Book Review: “There Was a Country”: Chinua Achebe’s Memoir of War


Chinua Achebe’s memoir of the Biafran war

Uzodinma Iweala, The Daily Beast/Newsweek

Steve Pyke / Courtesy of the New Yorker-Contour by Getty Images

I met Chinua Achebe for the first time when I was in high school, but I knew him through his works long before that. “Uncle,” as my siblings and I were told to call him, came to our house in Washington, D.C., for a teatime reception my mother had organized. She had just co-written a biography of him for children, inspired in part by my lament that there were few books about the lives of famous Africans. It was hard to reconcile the taciturn, elderly, black-beret-wearing gentleman in his wheelchair beneath the bougainvillea with the unapologetic in-your-face voice of Africa I had imagined while reading his seminal work, Things Fall Apart, or the determinedly angry man I had pictured working through the arguments of his ever-relevant 1982 essays, The Trouble With Nigeria. The man who sat in our living room reminiscing with my father—who remarked to my best friend’s mother when she apologized for presenting a dog-eared copy of Things Fall Apart for him to sign, “Well I know that you have truly read the book!”—was unassuming, not substance over style, but substance as style.

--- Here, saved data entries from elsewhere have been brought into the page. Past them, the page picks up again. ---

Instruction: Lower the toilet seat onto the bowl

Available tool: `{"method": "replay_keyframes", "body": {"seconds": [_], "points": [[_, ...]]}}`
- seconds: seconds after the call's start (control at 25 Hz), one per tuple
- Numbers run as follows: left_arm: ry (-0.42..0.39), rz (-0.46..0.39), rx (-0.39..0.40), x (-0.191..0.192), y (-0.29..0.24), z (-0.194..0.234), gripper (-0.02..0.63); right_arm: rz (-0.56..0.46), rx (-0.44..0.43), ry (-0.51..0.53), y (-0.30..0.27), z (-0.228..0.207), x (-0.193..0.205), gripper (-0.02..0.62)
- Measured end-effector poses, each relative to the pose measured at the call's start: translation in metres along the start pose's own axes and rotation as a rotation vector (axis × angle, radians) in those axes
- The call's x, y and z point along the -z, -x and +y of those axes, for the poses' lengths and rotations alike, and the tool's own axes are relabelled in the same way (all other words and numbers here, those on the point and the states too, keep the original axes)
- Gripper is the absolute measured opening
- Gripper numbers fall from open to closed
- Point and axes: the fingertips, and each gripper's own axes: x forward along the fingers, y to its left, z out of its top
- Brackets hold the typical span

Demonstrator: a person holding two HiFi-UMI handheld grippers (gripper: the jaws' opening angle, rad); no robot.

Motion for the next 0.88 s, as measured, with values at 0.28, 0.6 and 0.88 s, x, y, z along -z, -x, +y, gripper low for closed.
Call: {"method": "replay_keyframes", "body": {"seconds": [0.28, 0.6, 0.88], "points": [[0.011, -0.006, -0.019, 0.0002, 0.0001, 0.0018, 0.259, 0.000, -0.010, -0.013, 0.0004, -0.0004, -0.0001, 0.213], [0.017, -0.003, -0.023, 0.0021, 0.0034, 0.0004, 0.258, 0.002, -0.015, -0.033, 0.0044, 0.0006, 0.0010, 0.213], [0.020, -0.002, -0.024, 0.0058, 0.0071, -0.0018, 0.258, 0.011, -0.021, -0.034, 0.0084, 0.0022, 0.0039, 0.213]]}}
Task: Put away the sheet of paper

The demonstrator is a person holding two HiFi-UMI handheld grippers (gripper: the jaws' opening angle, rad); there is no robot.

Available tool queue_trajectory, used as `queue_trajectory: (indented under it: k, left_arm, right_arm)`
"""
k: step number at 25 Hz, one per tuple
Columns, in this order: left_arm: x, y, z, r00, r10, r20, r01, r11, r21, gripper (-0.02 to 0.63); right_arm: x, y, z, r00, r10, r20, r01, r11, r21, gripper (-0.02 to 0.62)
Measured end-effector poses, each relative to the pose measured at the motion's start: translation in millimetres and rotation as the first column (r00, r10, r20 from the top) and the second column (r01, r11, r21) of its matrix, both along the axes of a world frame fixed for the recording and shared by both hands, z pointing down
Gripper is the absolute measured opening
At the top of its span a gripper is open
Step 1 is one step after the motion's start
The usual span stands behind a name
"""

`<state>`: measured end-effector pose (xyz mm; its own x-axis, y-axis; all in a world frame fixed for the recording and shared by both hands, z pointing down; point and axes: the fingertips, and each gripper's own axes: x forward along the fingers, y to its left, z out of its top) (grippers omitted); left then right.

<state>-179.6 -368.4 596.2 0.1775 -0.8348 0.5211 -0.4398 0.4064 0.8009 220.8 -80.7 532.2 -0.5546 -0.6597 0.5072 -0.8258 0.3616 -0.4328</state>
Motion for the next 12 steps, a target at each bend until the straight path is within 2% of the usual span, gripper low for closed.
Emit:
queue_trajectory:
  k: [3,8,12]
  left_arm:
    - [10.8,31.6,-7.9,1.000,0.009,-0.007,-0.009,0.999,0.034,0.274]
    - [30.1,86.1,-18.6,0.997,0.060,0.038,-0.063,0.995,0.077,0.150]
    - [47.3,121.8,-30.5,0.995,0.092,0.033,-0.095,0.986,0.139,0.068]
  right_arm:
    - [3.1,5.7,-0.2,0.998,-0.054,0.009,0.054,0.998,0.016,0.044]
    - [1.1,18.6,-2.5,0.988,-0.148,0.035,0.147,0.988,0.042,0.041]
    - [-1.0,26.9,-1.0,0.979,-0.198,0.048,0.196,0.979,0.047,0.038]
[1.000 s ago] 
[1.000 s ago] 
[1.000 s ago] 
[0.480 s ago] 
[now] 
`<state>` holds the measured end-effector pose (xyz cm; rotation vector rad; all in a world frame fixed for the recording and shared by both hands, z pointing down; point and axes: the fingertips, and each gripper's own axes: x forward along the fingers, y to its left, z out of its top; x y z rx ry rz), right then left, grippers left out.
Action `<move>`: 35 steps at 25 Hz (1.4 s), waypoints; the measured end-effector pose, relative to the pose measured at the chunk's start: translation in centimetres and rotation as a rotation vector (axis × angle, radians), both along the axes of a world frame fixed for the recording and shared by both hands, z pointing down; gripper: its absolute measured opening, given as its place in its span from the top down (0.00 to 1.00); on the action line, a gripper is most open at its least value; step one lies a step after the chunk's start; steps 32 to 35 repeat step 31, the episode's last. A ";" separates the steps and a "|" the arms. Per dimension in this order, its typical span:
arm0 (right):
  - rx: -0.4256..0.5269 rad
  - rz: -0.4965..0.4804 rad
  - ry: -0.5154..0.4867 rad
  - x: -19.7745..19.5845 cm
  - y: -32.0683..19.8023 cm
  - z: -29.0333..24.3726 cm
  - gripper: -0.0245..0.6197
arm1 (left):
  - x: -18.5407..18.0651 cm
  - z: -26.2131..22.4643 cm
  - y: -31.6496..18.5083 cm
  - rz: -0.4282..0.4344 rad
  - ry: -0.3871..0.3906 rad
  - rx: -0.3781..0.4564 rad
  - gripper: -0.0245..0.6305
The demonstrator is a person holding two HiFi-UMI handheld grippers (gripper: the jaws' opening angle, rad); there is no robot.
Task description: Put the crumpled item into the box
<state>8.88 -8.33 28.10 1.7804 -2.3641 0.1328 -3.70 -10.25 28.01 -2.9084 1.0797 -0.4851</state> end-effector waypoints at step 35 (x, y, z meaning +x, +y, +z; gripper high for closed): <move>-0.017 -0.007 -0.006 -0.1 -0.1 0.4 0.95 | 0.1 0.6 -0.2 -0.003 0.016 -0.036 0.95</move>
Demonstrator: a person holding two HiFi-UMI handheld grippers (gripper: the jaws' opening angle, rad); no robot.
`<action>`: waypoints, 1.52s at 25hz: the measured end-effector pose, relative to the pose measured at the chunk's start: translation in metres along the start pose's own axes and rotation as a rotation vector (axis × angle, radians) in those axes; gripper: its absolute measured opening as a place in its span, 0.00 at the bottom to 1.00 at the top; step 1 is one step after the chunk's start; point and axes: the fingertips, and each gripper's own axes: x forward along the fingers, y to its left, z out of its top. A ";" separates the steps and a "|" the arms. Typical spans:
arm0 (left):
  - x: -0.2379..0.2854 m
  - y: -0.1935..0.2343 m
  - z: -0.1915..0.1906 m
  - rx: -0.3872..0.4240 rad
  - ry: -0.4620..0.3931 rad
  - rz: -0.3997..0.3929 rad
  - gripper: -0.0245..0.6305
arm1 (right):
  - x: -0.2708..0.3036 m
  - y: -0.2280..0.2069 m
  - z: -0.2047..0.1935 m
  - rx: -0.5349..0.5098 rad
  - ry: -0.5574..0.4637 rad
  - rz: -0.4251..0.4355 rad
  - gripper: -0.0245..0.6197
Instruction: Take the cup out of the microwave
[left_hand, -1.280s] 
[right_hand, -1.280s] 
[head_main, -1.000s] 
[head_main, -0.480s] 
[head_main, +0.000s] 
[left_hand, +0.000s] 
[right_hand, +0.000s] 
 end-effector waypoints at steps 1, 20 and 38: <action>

It is perhaps for this reason that Achebe’s works have become the foundational texts for much of African literature and his person a role model for many Africans, writers and nonwriters alike. Things Fall Apart, his first and most influential novel has sold more than 12 million copies since it was published in 1958. It is a staple in any course on the modern English-language novel, and has even inspired an eponymous hip-hop album by the The Roots. His essay on Conrad’s Heart of Darkness has so profoundly shaped the way Conrad is read that the two texts are now taught alongside each other. Achebe’s refusal twice to accept Nigeria’s National Honors on the grounds that many of the problems with governance he illuminated in The Trouble With Nigeria remain unsolved, has only solidified his reputation as a man of ultimate principle. But the cultural, historical, and personal antecedents of this “Teacher of Light” have largely remained the focus of postcolonial theorists who have often rendered the world’s most accessible author inaccessible.

It seems fitting, then, that Achebe who turns 82 this November, would attempt to offer himself to us in his new memoir, There Was a Country. The book has all the elements of an author’s journey through his own life. There is the story of how his orphaned father’s conversion to Christianity set the stage for Achebe’s education and love of reading; how his own personal early experiences with both traditional religion and Christianity created internal conflicts that form the subject matter of his early novels; how he bounced from studying medicine to English, into a career at the Nigerian Broadcasting Corp., and through that into the arms of Christie Okoli, his wife for the last 56 years. But this narrative stops short, as if Achebe partially subscribes to the thinking of Toni Morrison, who famously canceled a memoir, saying, “There is a point at which your life is not interesting, at least to me.” For Achebe it appears that his life is only interesting within the context of the Nigerian Civil War (also known as the Nigeria-Biafra War) of 1967–70, which claimed up to 3 million lives, most of them from the Igbo ethnic group of which Achebe and I are both members. This war began after the mass slaughter of Igbos in northern Nigeria inspired the flamboyant Oxford-educated Col. Odumegwu Ojukwu to declare an independent state in the Igbo-dominated southeast, and inspired many to humanitarian action, even as it became a proxy battleground for corporate and Cold War interests.

Forty years on, it is impossible not to see the impact of that civil war. For many Igbos, the impact is still very personal. Both of my grandmothers can only shake their heads and repeat “It was so terrible” when asked about that time in their lives. As does Achebe in There Was a Country, my grandfather can recount numerous near brushes with death at the hands of often-ruthless Nigerian fighter and bomber pilots. My mother and father speak vividly of the initial excitement following Ojukwu’s declaration of Biafran independence followed by fear, deprivation, and eventually an absolute weariness as the conflict dragged on. For the children and grandchildren of Igbos who lived through the war, these stories of trauma have left an indelible impression that underlies a certain mistrust of Nigeria’s attempt at national unity. Equally devastating is the war’s impact on our national political system. Achebe writes that after the war, “the Igbo were not and continue not to be reintegrated into Nigeria, one of the main reasons for the country’s continued backwardness, in my estimation.” A trip to the Igbo-dominated southeast reveals abysmal roads, bridges threatening to collapse, and a power grid that is all but entirely useless, all what many Igbos believe is a deliberate policy of neglect as punishment for the sin of secession. The country has suffered as a result of what Achebe calls the evil of tribalism.